Task item: For this exercise, report every line of the material that includes "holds".
- Opening Delimiter -
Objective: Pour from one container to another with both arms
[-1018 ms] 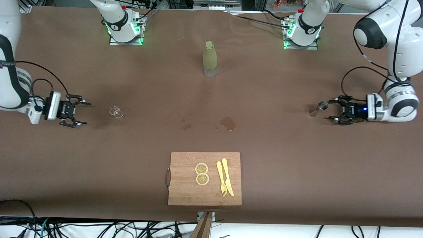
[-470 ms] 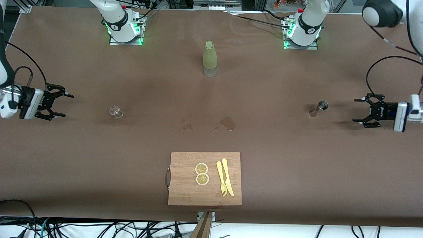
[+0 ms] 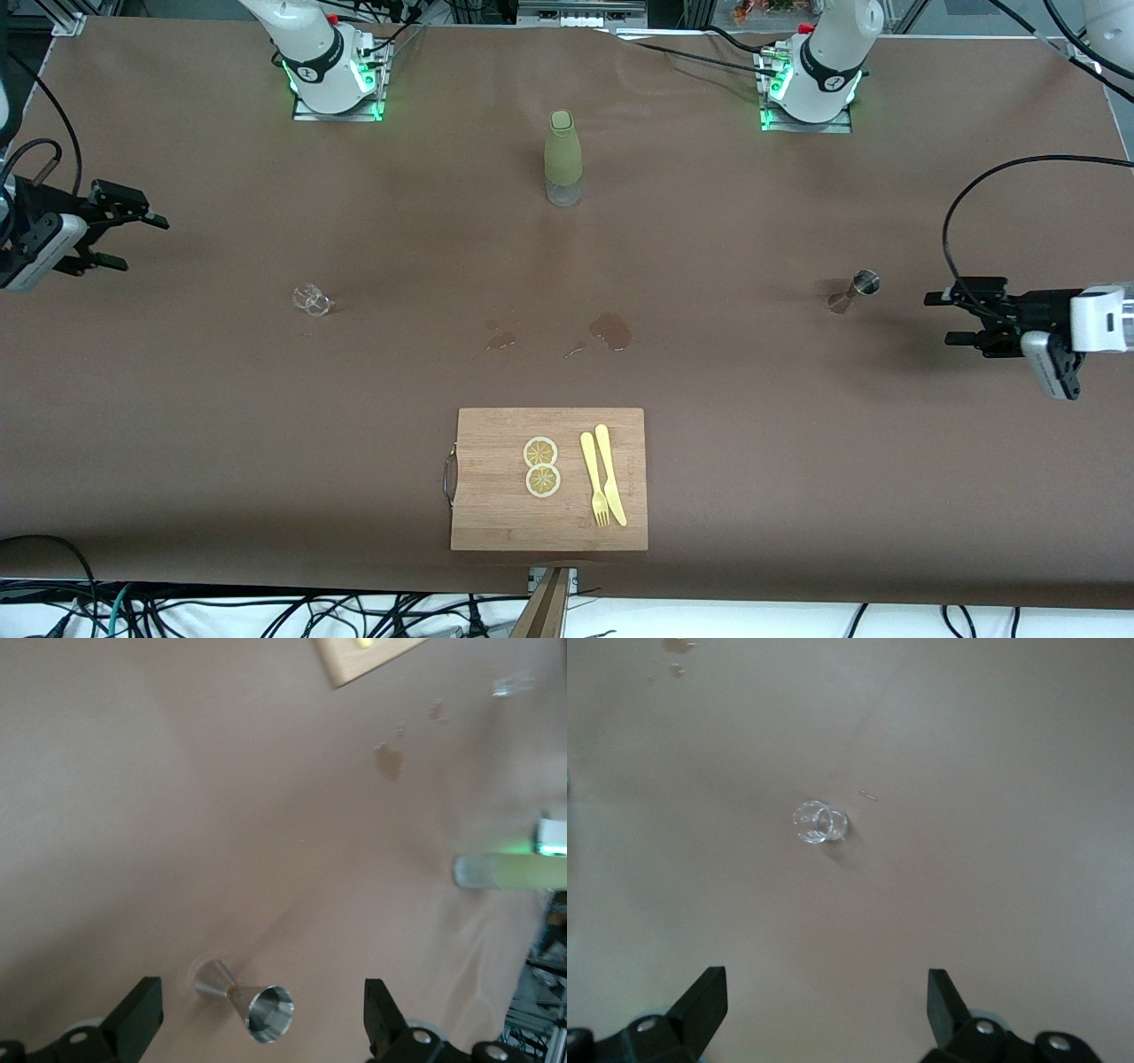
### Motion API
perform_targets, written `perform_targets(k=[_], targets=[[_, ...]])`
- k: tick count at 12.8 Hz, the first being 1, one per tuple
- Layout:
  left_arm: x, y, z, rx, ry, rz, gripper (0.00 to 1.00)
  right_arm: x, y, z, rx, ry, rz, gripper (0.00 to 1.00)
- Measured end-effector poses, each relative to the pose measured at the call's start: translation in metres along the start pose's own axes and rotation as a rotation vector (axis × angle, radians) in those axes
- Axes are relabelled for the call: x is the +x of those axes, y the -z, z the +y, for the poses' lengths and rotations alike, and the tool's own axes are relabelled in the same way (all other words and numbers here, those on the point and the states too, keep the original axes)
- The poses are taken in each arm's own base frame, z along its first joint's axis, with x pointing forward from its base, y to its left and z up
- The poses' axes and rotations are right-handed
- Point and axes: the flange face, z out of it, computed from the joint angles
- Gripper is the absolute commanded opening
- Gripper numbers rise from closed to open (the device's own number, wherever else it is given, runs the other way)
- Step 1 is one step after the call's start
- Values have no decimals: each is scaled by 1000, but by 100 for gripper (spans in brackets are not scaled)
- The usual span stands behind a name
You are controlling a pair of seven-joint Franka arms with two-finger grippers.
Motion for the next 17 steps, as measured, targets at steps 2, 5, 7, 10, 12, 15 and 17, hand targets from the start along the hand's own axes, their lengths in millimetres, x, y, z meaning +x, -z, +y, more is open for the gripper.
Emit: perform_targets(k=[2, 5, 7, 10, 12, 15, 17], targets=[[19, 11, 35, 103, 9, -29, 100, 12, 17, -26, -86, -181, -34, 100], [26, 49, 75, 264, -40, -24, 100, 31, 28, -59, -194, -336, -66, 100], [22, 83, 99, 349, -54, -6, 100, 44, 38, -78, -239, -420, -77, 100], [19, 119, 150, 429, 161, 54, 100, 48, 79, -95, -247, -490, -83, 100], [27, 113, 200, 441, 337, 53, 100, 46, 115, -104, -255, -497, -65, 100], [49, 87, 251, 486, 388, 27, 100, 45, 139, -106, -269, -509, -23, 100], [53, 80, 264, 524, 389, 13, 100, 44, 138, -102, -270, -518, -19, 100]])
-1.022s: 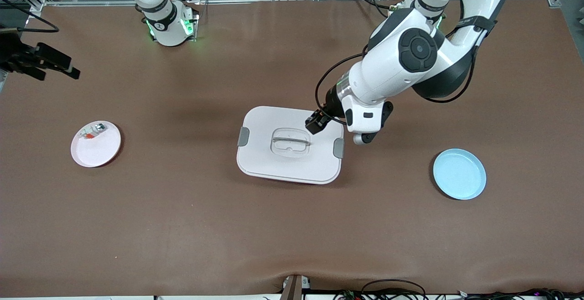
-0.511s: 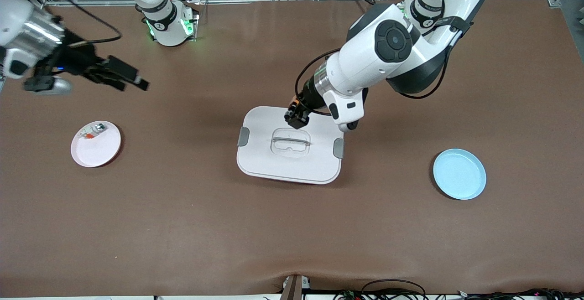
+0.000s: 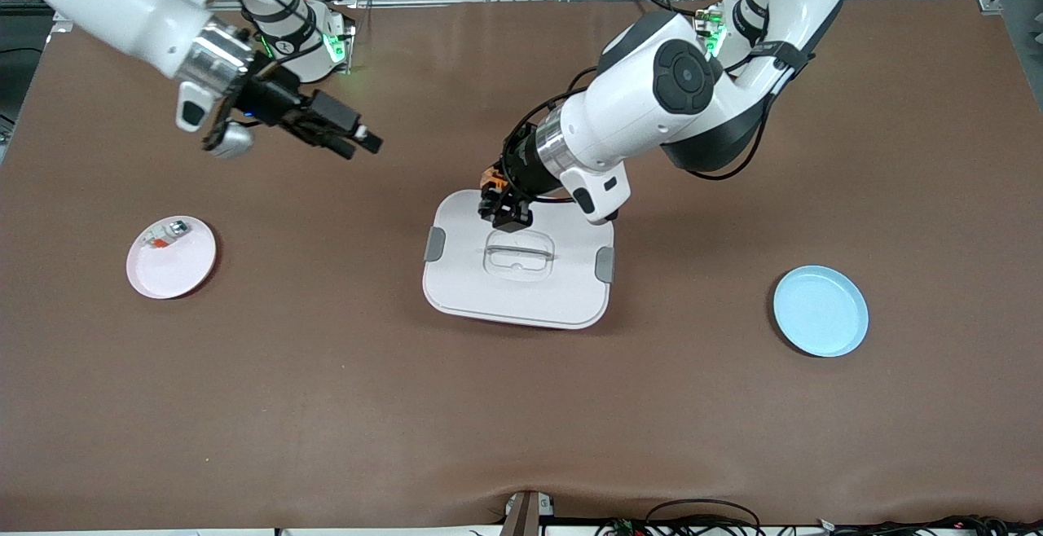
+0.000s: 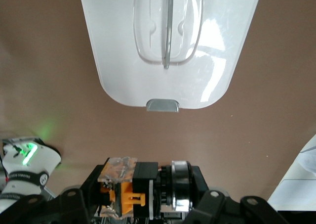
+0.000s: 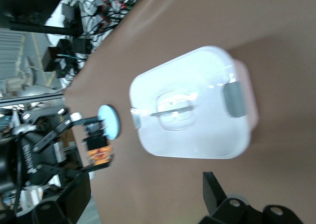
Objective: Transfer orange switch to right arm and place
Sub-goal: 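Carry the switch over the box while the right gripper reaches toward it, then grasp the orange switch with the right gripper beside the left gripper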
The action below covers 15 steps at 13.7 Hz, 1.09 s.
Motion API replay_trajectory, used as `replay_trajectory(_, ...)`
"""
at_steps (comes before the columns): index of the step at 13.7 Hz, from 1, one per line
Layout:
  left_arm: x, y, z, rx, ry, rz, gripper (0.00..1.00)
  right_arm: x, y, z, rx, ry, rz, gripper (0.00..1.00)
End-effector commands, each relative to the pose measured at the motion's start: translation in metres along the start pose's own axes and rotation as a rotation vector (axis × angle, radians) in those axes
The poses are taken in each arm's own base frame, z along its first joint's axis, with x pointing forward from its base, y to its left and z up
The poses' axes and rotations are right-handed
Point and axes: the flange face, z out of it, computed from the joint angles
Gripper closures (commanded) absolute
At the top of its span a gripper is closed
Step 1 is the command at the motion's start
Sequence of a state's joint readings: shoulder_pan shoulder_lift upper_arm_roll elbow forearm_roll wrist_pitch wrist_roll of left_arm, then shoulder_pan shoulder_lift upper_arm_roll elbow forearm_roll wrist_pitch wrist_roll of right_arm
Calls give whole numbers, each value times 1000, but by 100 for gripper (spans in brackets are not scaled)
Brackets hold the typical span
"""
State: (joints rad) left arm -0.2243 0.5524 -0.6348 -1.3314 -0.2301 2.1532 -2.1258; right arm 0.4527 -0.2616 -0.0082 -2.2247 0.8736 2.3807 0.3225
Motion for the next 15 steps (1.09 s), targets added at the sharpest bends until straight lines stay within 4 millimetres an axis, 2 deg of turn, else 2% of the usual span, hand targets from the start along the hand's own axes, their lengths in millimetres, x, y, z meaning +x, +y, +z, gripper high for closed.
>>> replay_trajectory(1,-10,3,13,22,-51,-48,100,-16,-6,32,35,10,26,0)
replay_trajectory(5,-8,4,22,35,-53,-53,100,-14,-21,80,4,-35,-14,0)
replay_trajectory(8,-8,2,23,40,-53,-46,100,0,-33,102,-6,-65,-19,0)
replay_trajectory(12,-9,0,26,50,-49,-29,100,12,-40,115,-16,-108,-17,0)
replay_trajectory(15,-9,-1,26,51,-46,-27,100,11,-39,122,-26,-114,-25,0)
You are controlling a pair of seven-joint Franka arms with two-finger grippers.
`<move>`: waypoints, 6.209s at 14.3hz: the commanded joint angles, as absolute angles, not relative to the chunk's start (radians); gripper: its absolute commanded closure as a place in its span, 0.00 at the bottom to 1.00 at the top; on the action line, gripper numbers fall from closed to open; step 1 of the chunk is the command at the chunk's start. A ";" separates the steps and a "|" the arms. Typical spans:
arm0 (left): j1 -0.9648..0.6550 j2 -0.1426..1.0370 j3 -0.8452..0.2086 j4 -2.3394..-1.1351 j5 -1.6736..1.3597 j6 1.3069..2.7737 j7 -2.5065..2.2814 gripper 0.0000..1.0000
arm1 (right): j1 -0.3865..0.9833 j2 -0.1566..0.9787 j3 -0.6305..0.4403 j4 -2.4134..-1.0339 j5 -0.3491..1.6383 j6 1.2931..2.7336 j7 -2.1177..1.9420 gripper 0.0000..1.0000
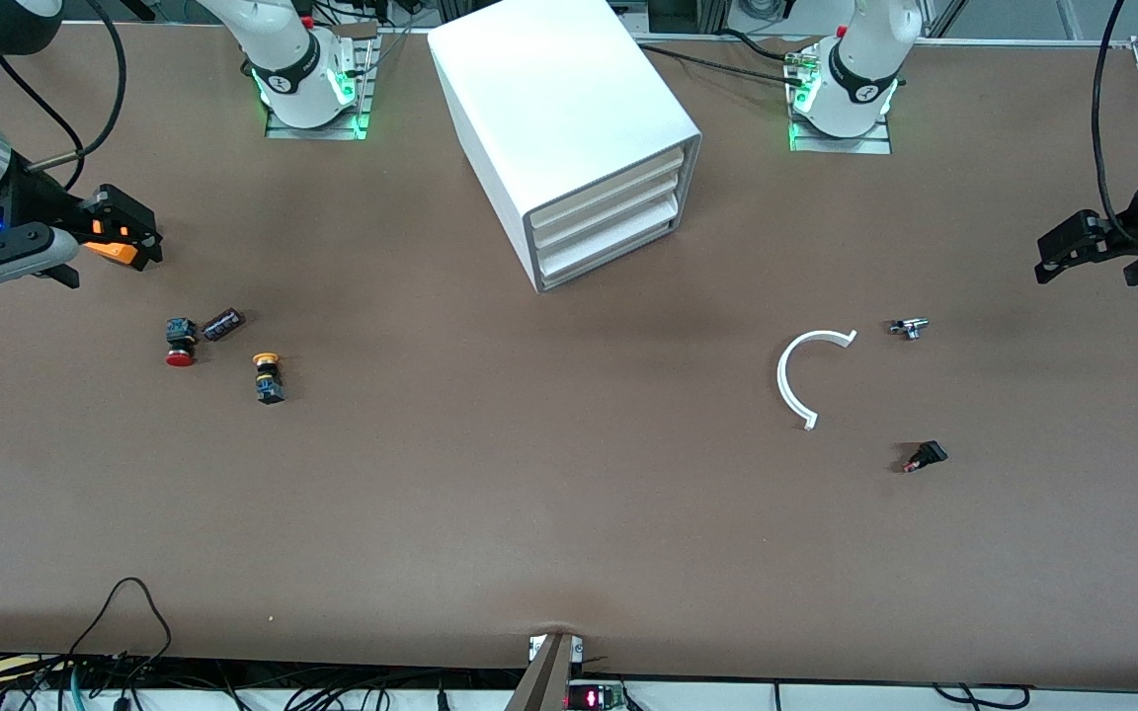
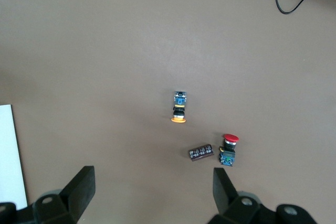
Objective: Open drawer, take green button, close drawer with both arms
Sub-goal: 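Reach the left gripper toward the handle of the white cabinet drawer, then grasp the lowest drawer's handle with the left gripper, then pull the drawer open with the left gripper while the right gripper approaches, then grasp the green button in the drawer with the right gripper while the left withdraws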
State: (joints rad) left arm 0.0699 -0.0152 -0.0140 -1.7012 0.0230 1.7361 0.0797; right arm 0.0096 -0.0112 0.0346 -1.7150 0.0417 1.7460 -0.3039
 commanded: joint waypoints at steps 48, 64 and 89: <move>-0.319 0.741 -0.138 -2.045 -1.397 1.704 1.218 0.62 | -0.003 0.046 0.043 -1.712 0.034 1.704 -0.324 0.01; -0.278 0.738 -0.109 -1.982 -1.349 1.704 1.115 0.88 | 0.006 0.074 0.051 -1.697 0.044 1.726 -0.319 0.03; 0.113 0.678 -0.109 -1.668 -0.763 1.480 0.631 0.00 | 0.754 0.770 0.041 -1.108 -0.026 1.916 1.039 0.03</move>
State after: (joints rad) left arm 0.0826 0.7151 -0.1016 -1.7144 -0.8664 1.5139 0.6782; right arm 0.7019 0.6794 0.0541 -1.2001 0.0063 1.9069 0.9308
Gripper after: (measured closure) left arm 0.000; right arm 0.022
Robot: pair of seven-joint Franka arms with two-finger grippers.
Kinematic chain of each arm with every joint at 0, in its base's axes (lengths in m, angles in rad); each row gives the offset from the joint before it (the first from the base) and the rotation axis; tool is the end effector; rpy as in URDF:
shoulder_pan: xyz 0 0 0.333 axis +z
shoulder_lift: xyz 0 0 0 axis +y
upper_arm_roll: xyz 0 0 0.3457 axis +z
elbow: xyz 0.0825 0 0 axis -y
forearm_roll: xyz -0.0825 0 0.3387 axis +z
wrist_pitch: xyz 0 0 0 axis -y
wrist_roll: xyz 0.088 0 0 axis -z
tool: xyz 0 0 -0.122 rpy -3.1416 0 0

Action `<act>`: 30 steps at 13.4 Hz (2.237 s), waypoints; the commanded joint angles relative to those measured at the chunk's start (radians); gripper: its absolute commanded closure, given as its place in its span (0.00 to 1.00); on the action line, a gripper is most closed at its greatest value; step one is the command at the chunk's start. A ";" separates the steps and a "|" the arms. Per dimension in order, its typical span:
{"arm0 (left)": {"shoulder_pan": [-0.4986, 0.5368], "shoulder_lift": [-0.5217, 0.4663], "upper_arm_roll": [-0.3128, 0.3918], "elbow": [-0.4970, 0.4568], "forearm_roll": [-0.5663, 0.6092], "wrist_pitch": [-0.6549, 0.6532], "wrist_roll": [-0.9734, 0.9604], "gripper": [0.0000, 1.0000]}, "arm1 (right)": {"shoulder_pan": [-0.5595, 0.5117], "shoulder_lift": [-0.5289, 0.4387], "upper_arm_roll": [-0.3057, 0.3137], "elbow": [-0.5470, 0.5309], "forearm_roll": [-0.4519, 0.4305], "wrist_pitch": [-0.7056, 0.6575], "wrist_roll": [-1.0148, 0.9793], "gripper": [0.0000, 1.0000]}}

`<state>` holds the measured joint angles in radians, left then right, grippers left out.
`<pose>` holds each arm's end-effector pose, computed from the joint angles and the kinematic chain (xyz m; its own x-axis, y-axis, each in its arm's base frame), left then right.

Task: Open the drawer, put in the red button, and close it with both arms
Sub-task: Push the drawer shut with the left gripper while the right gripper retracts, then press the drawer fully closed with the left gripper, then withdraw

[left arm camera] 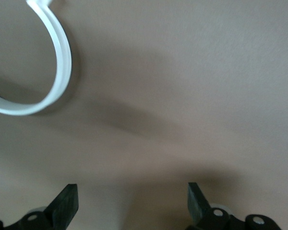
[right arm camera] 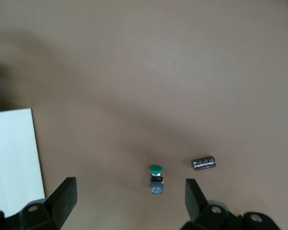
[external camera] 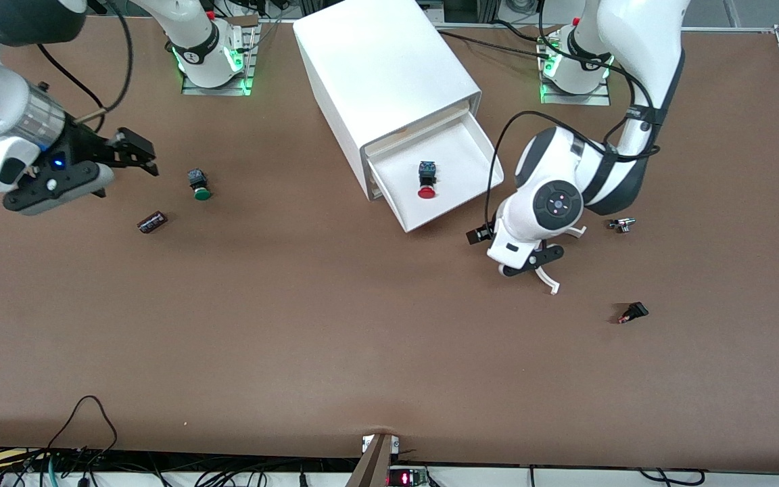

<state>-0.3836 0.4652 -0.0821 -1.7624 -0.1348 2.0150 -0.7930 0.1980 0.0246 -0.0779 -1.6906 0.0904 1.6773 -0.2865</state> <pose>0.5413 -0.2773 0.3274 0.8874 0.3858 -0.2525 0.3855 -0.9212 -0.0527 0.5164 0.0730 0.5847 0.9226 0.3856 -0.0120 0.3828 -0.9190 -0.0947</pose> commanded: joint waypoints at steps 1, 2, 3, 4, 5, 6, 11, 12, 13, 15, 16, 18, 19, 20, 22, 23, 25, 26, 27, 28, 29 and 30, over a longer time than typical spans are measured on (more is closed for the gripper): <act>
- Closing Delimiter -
Answer space:
`<state>` holds the measured joint angles in radians, left then right, grippers left out.
`<pose>` holds each arm's end-effector pose, computed from the joint angles and the kinematic chain (xyz m; its own x-axis, y-axis, each in its arm's base frame), left then right.

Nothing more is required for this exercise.